---
license: cc-by-4.0
pipeline_tag: video-classification
library_name: pytorch
---

# EAR-WACV25-DAKiet-TSM

The model was presented in the paper [](https://huggingface.co/papers/2503.07821).

This model is a Temporal Shift Module (TSM) based video classification model with a resnext50_32x4d backbone.

**Github Repository:** https://github.com/fdfyaytkt/EAR-WACV25-DAKiet-TSM

## Data
The model was trained on a combination of datasets:

*   **Toyota Smarthome dataset:** Used for activity recognition.
*   **ETRI-Activity3D:** RGB videos (specific subsets or full dataset used depending on configuration).
*   **ETRI-Activity3D-LivingLab:** RGB videos (specific subsets or full dataset used depending on configuration).

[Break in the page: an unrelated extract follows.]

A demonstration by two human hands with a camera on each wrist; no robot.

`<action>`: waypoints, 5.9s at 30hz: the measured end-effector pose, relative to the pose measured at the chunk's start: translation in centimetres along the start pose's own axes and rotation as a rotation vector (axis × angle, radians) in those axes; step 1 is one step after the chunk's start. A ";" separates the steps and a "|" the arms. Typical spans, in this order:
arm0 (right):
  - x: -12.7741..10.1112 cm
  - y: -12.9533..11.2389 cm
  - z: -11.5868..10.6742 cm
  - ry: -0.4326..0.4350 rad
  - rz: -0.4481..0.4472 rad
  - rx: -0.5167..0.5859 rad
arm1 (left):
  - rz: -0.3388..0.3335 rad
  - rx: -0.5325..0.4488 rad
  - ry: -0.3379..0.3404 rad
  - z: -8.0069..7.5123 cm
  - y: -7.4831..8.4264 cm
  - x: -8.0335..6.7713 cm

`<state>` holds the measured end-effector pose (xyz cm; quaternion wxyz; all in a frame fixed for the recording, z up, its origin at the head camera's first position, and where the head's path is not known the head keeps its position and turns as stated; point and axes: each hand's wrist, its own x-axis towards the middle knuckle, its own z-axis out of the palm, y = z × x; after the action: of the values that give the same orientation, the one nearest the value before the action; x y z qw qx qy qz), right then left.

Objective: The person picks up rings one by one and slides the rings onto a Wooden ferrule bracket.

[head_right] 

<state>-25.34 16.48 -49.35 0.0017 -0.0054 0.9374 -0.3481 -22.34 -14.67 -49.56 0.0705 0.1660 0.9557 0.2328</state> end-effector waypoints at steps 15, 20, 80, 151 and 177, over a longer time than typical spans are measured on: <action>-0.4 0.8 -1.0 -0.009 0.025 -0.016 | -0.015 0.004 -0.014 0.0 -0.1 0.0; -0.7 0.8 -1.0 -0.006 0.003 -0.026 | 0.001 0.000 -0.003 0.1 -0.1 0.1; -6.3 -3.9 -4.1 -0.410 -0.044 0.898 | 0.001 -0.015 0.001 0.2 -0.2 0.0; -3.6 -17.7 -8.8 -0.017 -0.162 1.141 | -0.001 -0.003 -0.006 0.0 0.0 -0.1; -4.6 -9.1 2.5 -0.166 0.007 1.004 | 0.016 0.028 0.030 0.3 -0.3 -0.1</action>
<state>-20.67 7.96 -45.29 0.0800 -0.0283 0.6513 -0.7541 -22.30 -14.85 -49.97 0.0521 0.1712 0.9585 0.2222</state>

Two configurations are detailed below, with their respective public leaderboard scores:

### Config 1 (Public Leaderboard: 0.84402)

*   Toyota Smarthome dataset
*   ETRI-Activity3D - RGB videos (RGB\_P091-P100)
*   ETRI-Activity3D-LivingLab - RGB videos (RGB(P201-P230))

### Config 2 (Public Leaderboard: 0.78856)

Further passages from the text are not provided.